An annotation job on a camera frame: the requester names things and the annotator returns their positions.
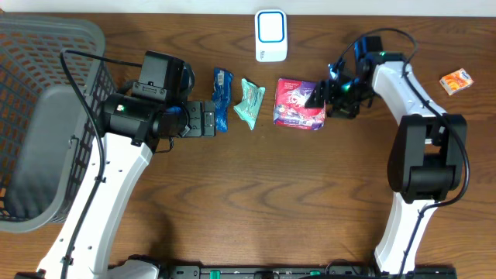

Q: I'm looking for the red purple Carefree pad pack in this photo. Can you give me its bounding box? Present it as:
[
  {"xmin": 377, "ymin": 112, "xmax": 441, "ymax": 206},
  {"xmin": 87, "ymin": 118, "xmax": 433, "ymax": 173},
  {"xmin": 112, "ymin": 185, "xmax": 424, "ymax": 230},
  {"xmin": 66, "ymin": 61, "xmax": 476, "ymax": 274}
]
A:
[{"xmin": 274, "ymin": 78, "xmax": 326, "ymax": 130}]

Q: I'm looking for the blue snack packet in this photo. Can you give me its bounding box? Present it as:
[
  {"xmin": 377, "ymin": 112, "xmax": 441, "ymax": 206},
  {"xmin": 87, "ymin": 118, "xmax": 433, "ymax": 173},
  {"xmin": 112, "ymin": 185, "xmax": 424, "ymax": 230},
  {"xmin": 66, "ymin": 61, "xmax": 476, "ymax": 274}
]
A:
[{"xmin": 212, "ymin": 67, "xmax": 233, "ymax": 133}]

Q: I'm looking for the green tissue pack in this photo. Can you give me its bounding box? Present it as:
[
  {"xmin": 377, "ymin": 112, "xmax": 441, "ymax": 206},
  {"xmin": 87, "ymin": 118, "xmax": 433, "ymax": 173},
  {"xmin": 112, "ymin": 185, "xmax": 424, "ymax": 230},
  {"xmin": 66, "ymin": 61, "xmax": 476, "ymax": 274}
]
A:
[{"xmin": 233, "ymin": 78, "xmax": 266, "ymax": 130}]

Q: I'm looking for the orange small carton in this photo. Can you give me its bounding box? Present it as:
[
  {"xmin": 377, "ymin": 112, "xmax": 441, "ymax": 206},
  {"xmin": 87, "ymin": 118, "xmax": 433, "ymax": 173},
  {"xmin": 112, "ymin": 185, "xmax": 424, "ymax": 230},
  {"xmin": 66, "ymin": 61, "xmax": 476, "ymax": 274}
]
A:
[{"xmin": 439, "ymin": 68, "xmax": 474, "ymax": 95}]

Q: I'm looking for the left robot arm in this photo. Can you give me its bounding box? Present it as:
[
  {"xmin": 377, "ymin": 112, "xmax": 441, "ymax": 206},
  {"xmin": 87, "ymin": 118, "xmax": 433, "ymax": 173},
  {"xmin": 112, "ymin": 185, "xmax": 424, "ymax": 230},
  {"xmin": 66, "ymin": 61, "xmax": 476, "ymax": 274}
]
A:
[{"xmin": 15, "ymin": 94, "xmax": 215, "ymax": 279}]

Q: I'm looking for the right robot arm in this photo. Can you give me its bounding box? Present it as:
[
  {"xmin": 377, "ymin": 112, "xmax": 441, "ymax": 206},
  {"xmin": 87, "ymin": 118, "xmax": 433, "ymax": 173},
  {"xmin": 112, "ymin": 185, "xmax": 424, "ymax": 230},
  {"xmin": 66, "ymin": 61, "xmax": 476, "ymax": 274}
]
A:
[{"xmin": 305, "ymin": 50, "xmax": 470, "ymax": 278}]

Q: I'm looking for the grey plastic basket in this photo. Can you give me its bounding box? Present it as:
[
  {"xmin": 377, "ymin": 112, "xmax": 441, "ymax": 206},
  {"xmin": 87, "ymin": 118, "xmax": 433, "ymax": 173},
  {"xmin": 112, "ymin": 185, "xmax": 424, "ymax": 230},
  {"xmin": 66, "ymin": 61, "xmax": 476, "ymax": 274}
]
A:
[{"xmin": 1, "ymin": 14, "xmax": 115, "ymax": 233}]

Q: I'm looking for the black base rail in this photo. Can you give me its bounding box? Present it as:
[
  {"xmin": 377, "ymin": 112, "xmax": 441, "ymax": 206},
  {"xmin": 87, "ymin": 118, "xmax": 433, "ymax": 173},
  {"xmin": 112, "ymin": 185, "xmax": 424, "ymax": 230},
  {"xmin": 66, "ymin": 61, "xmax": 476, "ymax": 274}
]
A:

* * * * * * * * *

== What is needed ==
Set down the data above exactly as written. Omit the pictures.

== Finished exercise ==
An annotation job on a camera frame: the requester names things and the annotator returns their positions.

Q: I'm looking for the red purple Carefree pad pack in this photo. Can you give me its bounding box? Present it as:
[
  {"xmin": 377, "ymin": 112, "xmax": 441, "ymax": 206},
  {"xmin": 87, "ymin": 118, "xmax": 433, "ymax": 173},
  {"xmin": 112, "ymin": 185, "xmax": 424, "ymax": 230},
  {"xmin": 66, "ymin": 61, "xmax": 476, "ymax": 274}
]
A:
[{"xmin": 274, "ymin": 78, "xmax": 326, "ymax": 130}]

Q: I'm looking for the blue snack packet in this photo. Can you give me its bounding box? Present it as:
[
  {"xmin": 377, "ymin": 112, "xmax": 441, "ymax": 206},
  {"xmin": 87, "ymin": 118, "xmax": 433, "ymax": 173},
  {"xmin": 112, "ymin": 185, "xmax": 424, "ymax": 230},
  {"xmin": 66, "ymin": 61, "xmax": 476, "ymax": 274}
]
A:
[{"xmin": 212, "ymin": 67, "xmax": 233, "ymax": 133}]

Q: I'm looking for the green tissue pack in this photo. Can you give me its bounding box? Present it as:
[
  {"xmin": 377, "ymin": 112, "xmax": 441, "ymax": 206},
  {"xmin": 87, "ymin": 118, "xmax": 433, "ymax": 173},
  {"xmin": 112, "ymin": 185, "xmax": 424, "ymax": 230},
  {"xmin": 66, "ymin": 61, "xmax": 476, "ymax": 274}
]
A:
[{"xmin": 233, "ymin": 78, "xmax": 266, "ymax": 130}]

Q: I'm looking for the orange small carton in this photo. Can you give me its bounding box? Present it as:
[
  {"xmin": 377, "ymin": 112, "xmax": 441, "ymax": 206},
  {"xmin": 87, "ymin": 118, "xmax": 433, "ymax": 173},
  {"xmin": 112, "ymin": 185, "xmax": 424, "ymax": 230},
  {"xmin": 66, "ymin": 61, "xmax": 476, "ymax": 274}
]
A:
[{"xmin": 439, "ymin": 68, "xmax": 474, "ymax": 95}]

Q: I'm looking for the left robot arm in this photo. Can you give me its bounding box? Present it as:
[
  {"xmin": 377, "ymin": 112, "xmax": 441, "ymax": 206},
  {"xmin": 87, "ymin": 118, "xmax": 433, "ymax": 173},
  {"xmin": 112, "ymin": 185, "xmax": 424, "ymax": 230},
  {"xmin": 66, "ymin": 61, "xmax": 476, "ymax": 274}
]
A:
[{"xmin": 15, "ymin": 94, "xmax": 215, "ymax": 279}]

Q: I'm looking for the right robot arm in this photo. Can you give me its bounding box? Present it as:
[
  {"xmin": 377, "ymin": 112, "xmax": 441, "ymax": 206},
  {"xmin": 87, "ymin": 118, "xmax": 433, "ymax": 173},
  {"xmin": 112, "ymin": 185, "xmax": 424, "ymax": 230},
  {"xmin": 66, "ymin": 61, "xmax": 476, "ymax": 274}
]
A:
[{"xmin": 305, "ymin": 50, "xmax": 470, "ymax": 278}]

Q: I'm looking for the grey plastic basket in this photo. Can you give me its bounding box? Present it as:
[
  {"xmin": 377, "ymin": 112, "xmax": 441, "ymax": 206},
  {"xmin": 87, "ymin": 118, "xmax": 433, "ymax": 173},
  {"xmin": 112, "ymin": 185, "xmax": 424, "ymax": 230},
  {"xmin": 66, "ymin": 61, "xmax": 476, "ymax": 274}
]
A:
[{"xmin": 1, "ymin": 14, "xmax": 115, "ymax": 233}]

Q: I'm looking for the black base rail in this photo. Can you give me its bounding box? Present it as:
[
  {"xmin": 377, "ymin": 112, "xmax": 441, "ymax": 206},
  {"xmin": 87, "ymin": 118, "xmax": 433, "ymax": 173},
  {"xmin": 112, "ymin": 185, "xmax": 424, "ymax": 230},
  {"xmin": 66, "ymin": 61, "xmax": 476, "ymax": 274}
]
A:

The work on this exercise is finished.